Compared to other methods, the diffusion model trained in this research can simultaneously meet common design requirements. Table 2 presents the advantages and disadvantages of all the methods compared. Table 2 shows that the proposed method outperforms all the tested methods, with Midjourney²⁵ ranking second, Stable Diffusion²⁶ ranking third, and Dall$\cdot $E 2²⁴ ranking fourth. Disco Diffusion⁵² is unsuitable for generating interior designs.

Table 2 Comparison of image-generation effects of different diffusion models.

Full size table

Quantitative evaluation

We generated 1,960 interior design images using Dall$\cdot $E 2²⁴, Stable Diffusion²⁶, Midjourney²⁵, and the method proposed in this research (i.e., AIDDM). These images spanned 49 different categories, including seven decoration styles and seven spatial functionalities. Each category consisted of 10 generated images. To evaluate the quality of these images, we enlisted seven professional designers. The evaluation criteria included “aesthetically pleasing”, “decoration style”, “spatial function”, “design details”, “object integrity”, “object placement”, “realistic”, and “usability”. The evaluation process involved the experts judging whether the generated images met each criterion, awarding one point for compliance and zero points otherwise. Finally, we calculated the average score for each criterion by dividing the total score by the total number of images and converting it into a percentage. This allowed us to obtain quantitative scores for each model. The scores for different diffusion models are illustrated in Fig. 8:

From Fig. 8, it is evident that there are significant differences among the four models in generating interior designs. Our method outperforms Midjourney²⁵, Dall$\cdot $E 2²⁴, and Stable Diffusion²⁶ in all the evaluation criteria. Compared to the model ranking second, our model shows significant advantages in the “Aesthetically pleasing”, “Spatial function”, “Object placement”, “Realistic”, and “Usability” criteria, exceeding them by 8.13%, 11.88%, 31.37%, 6.13%, and 8.25%, respectively. In particular, our model achieves high scores in the “Aesthetically pleasing”, “Decoration style”, and “Spatial function” criteria, demonstrating its ability to generate interior designs that are aesthetically pleasing and align with specified decoration styles and spatial functionalities.

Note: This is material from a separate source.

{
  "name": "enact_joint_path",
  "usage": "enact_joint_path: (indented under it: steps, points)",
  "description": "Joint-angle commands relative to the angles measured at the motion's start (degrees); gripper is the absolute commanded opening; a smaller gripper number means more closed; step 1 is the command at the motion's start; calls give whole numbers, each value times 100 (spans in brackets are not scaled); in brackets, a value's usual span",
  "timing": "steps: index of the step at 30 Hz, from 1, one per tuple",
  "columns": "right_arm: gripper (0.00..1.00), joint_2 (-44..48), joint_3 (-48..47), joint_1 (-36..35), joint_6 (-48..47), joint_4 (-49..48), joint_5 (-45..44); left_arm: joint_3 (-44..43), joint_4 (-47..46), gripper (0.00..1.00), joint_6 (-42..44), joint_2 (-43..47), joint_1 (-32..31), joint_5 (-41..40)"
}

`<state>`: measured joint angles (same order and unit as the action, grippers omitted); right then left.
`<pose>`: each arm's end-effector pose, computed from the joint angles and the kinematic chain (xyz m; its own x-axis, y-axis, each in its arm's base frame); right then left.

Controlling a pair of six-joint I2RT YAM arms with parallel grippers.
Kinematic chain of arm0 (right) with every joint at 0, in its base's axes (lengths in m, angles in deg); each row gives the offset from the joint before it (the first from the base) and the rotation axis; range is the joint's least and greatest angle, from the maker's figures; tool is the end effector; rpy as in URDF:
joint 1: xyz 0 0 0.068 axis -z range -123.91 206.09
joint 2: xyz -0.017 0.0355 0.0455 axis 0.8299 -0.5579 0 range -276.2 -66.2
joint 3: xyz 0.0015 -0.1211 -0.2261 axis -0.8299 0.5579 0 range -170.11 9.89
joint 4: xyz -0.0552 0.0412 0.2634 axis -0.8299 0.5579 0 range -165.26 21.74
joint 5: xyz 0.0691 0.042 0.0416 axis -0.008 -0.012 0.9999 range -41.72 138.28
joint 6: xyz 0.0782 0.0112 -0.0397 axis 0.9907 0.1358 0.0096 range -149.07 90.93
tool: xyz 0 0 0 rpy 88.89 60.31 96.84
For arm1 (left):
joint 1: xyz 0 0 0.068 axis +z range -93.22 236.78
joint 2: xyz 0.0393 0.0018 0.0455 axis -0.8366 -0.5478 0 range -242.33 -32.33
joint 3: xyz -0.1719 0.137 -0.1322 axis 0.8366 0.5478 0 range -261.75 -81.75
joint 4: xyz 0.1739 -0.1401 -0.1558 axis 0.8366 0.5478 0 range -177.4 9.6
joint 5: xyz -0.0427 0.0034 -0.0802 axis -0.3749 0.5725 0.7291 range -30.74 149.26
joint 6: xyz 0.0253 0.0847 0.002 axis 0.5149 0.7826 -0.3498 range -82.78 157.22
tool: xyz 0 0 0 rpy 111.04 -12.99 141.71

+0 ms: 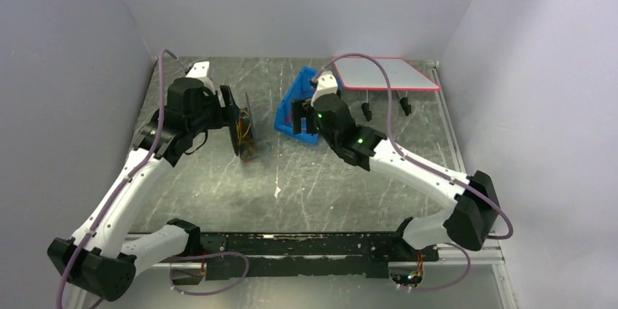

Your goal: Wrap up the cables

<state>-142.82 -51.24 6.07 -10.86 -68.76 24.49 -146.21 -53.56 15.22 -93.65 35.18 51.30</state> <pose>0.2564 0.2565 0.2886 -0.3726 0.0007 -0.9280 -0.3625 0.9204 0.1462 0.2689 -0.0948 0.3268 -0.5350 -0.1872 -0.8238 0.0576 0.9648 -0.2566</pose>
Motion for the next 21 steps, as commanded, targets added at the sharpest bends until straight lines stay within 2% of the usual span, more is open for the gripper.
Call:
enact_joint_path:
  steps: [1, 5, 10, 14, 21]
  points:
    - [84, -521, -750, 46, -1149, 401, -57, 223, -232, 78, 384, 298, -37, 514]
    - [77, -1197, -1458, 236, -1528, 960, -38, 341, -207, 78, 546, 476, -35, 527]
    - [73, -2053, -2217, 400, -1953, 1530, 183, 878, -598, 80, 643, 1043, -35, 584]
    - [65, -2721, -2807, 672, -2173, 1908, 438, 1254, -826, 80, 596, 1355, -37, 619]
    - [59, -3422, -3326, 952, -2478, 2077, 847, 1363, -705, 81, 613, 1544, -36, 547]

We consider our method and the Midjourney model to be usable in generating interior designs. Midjourney²⁵ achieved a usability score of 70.63%, while our model achieved 78.88%. Our method outperforms Midjourney²⁵ regarding aesthetic appeal, appropriate spatial function, reasonable object placement, realism, and usability. However, Dall$\cdot $E 2²⁴ and Stable Diffusion²⁶ are considered unusable for interior design generation, with usability scores of only 22.38% and 24.38%, respectively.

Generating design details showcase

Figure 9 showcases a Chinese-style living room generated by our diffusion model. From the image, it is evident that the entire space possesses aesthetic appeal, and the decoration style and spatial function meet the requirements. This shows that our model is capable of generating designs with aesthetic appeal, specified decoration styles, and spatial function. Upon careful examination of the generated design details, we can observe that the furniture is placed in appropriate positions, with suitable dimensions, and the objects have no noticeable flaws. The image also includes numerous decoration items consistent with the design style, such as landscape paintings on the wall, tea sets, and vases on the coffee table, highlighting the model’s capability to generate detailed designs.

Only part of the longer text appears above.